病原体微生物的基因检测方法中,QPCR是应用最多的一种技术,通过选取微生物基因组中物种特异的序列,设计相应的引物或探针,通过相对定量的方法来确定样品中是否存在该病原体的感染,并计算病原体的基因组组拷贝数。QPCR对检测已知的病原体,有较大优势,成本低,速度快,准确率高。但临床上,多种病原体可能会有类似的感染症状,而QPCR的检测位点有限,需要多次检测才能满足对多种病原体实现检测的需求。同时,还有一些罕见或未知的病原体,又会引发临床症状,这些感染类型QPCR很难解决。
由于高通量测序成本的下降,以及目标区域捕获技术的发展,基于高通量测序的病原体感染检测也被越来越多地用到。目前常见的检测方式主要分为全基因组或宏基因组(WGS)和目标区域捕获测序两类。宏基因组测序不作任何假设前提,对待测样品中的所有物种的基因组都进行检测,虽然检测的范围很广,但是要求的数据量很大,并且其中大部分的数据都是来自背景的序列,数据有效率很低,检测的灵敏度有限,成本又非常高。
目标区域捕获测序,事先将一系列病原体的物种特异序列设计成探针或引物,对待测样品中的DNA进行目标区域富集,再进行测序分析。目标区域捕获测序常用的方法主要有液相杂交捕获,和多重PCR两类。目标区域捕获测序对目标区域进行了富集,检测的灵敏度相比全基因组测序大大提高,同时需要的测序数据量也较小,成本较低。但它只针对事先确定的病原体微生物进行检测,检测范围存在一定的局限性。
发明内容
本发明的目的是通过液相杂交技术和高通量测序技术,同时实现对已知和未知病原体的筛查。
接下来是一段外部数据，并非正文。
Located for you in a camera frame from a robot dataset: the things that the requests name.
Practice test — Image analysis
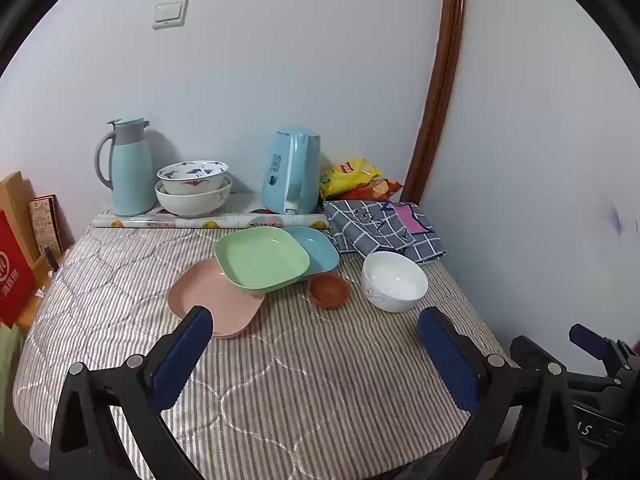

既可以对目标的病原体进行捕获和富集,提高检测的灵敏度,又可以通过对“非目标区域”的序列进行分析,扩大检测范围。
具体的,本发明的技术方案如下:
本发明第一个方面公开了一种高通量的病原体微生物基因检测筛查方法,包括:
S1:设计探针;
S2:芯片合成;
S3:提取样品中的DNA或RNA;
S4:文库构建;
S5:文库目标区域杂交捕获和测序;
S6:采用高通量测序平台检测;
S7:进行生信分析,采用Samtools来计算病原体基因组序列每个位点的深度;与探针目标区域重叠的序列被视为“目标序列”;相反,则被视为“非目标序列”。
应该理解,本发明不限于上述步骤,还可以包含其他的步骤,例如在步骤S1之前、步骤S1和S2之间、步骤S2和S3之间、步骤S3和S4之间、步骤S4和S5之间、步骤S5和S6之间、步骤S6和S7之间和步骤S7之后,还包含其他额外的步骤,而不超出本发明的保护范围。
优选的,选择目标病原体微生物作为筛查对象,运用生物信息学方法,选择该病原体基因组上的物种特异序列,并以此区域设计探针序列。
优选的,每种微生物设计1-100条探针,探针合成后,等摩尔体积混合,得到液相检测芯片。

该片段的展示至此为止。